● WHAT TO DO
All that should come back is the lines of the data below from the one containing "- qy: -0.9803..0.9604" to the one containing "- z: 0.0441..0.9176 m", inclusive, exactly as they stand.

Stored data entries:
=== Begin Enclosure ===
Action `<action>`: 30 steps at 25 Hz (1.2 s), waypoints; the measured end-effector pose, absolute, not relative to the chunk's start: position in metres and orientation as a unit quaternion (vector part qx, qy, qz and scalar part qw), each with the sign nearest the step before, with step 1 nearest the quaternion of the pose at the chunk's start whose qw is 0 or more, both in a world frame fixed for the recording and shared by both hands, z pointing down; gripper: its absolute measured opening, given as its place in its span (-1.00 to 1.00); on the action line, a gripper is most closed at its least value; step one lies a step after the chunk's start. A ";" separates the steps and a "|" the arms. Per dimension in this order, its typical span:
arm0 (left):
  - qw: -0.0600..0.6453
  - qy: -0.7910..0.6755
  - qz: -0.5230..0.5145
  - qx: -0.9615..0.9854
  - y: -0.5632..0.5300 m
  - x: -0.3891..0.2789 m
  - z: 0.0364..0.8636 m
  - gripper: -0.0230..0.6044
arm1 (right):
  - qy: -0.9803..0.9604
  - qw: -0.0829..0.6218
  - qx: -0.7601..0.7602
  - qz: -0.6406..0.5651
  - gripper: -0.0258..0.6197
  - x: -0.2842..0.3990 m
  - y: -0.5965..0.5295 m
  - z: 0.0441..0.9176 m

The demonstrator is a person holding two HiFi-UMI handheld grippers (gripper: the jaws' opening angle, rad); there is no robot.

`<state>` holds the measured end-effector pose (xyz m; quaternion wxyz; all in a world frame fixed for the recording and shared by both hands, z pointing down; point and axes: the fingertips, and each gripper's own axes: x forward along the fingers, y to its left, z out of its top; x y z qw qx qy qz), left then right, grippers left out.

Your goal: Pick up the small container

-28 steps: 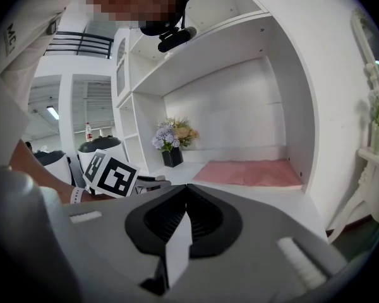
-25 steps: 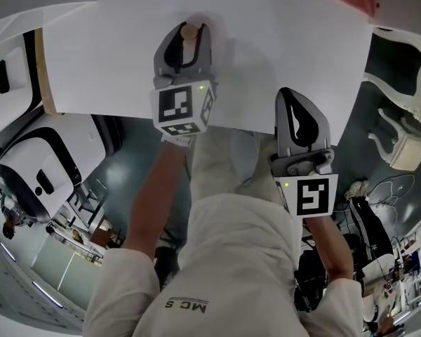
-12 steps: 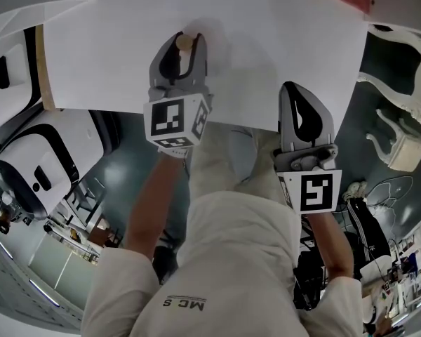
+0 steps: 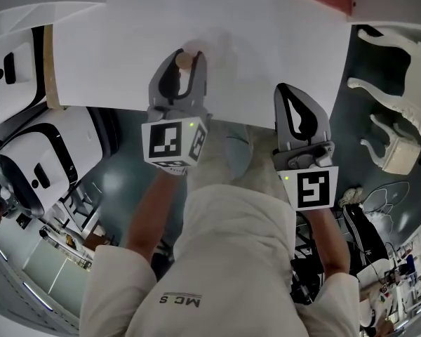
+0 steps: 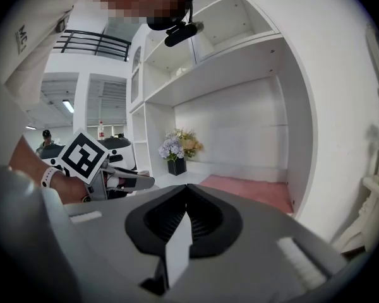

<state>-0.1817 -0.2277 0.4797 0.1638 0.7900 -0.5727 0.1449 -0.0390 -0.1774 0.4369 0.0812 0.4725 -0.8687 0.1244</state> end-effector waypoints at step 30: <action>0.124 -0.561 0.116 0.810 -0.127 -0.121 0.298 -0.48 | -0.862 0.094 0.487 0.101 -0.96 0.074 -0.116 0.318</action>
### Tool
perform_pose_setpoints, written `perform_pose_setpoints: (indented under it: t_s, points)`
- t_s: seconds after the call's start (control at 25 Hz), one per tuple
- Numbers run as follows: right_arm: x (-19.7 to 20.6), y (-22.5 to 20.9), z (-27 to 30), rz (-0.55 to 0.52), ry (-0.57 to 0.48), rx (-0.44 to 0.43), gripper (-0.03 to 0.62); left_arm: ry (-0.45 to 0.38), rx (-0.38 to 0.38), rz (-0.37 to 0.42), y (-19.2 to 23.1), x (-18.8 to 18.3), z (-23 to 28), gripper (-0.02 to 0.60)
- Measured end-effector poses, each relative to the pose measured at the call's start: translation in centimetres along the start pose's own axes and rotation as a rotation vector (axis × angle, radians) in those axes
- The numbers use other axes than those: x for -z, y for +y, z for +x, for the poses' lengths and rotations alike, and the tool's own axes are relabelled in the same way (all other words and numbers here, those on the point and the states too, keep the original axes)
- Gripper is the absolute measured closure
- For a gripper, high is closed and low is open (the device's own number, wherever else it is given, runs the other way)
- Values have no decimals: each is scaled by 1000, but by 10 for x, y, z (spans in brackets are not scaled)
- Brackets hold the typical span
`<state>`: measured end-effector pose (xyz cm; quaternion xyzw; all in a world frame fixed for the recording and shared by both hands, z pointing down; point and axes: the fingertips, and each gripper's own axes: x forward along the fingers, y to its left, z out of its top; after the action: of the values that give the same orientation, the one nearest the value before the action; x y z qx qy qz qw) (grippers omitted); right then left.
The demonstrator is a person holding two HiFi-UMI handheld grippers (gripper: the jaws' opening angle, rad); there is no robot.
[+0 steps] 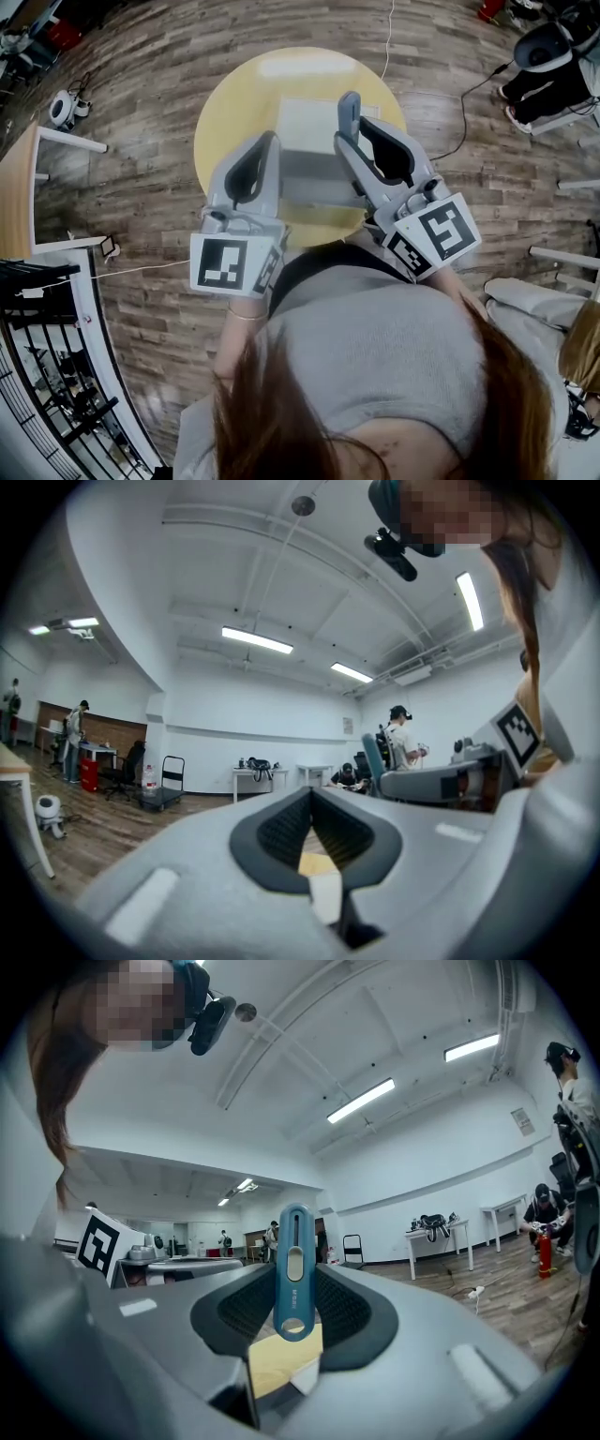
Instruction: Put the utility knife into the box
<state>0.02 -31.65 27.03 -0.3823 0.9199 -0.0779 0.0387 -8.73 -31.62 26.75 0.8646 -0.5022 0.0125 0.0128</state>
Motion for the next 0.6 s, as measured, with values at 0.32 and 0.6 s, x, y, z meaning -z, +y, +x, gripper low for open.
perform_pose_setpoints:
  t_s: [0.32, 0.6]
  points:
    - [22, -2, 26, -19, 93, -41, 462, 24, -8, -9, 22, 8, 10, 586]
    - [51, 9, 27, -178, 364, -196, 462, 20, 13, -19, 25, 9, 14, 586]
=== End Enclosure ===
● ANSWER TO THIS PROBLEM
  - qy: -0.9803..0.9604
  - qw: -0.0829..0.6218
  - qx: -0.7601..0.7602
  - qz: -0.6406..0.5651
  - gripper: -0.0258..0.6197
  - x: -0.2842..0.3990 m
  - y: -0.5965..0.5295 m
  - z: 0.0441..0.9176 m

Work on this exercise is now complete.